TASK ITEM »
Repeat only the lines below from the one that contains "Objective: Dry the" through the final line, exactly. Omit pictures.

INFORMATION PROVIDED »
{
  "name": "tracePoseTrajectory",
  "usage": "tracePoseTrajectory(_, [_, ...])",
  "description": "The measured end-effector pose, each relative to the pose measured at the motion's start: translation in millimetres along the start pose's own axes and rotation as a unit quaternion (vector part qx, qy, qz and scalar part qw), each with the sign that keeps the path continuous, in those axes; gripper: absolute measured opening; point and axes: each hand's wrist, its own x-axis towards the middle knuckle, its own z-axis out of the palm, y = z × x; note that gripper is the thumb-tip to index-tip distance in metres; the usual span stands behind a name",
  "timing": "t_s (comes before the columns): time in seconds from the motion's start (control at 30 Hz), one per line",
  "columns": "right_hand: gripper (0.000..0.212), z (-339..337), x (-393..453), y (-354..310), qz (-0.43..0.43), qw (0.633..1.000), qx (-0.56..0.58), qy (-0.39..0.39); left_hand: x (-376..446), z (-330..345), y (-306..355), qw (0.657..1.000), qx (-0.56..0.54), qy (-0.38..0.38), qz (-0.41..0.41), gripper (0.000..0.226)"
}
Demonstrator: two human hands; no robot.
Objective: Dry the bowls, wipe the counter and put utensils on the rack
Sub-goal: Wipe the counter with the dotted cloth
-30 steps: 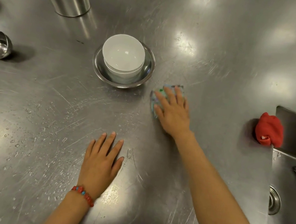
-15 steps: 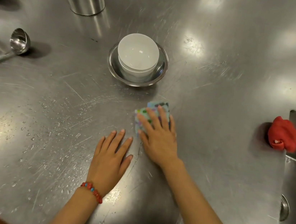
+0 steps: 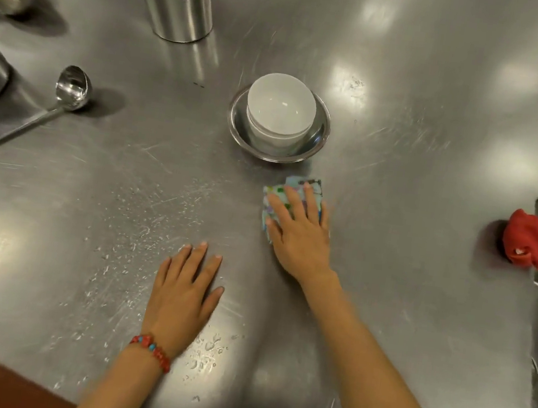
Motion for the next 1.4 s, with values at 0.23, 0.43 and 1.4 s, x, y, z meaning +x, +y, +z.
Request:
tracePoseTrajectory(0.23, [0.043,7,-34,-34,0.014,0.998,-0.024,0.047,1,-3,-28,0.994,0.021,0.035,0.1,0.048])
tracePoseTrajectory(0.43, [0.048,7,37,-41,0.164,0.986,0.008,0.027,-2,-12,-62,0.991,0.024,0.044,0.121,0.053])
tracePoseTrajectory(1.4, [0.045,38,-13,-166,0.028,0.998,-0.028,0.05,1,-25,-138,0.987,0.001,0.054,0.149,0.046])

EXPECTED ANSWER »
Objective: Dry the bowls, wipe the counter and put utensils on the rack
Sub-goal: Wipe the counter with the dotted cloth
-30 steps: 
-15 steps: 
+0 steps: 
Motion for the next 1.4 s, with values at 0.23, 0.43 and 1.4 s, x, y, z meaning +x, +y, +z.
Request:
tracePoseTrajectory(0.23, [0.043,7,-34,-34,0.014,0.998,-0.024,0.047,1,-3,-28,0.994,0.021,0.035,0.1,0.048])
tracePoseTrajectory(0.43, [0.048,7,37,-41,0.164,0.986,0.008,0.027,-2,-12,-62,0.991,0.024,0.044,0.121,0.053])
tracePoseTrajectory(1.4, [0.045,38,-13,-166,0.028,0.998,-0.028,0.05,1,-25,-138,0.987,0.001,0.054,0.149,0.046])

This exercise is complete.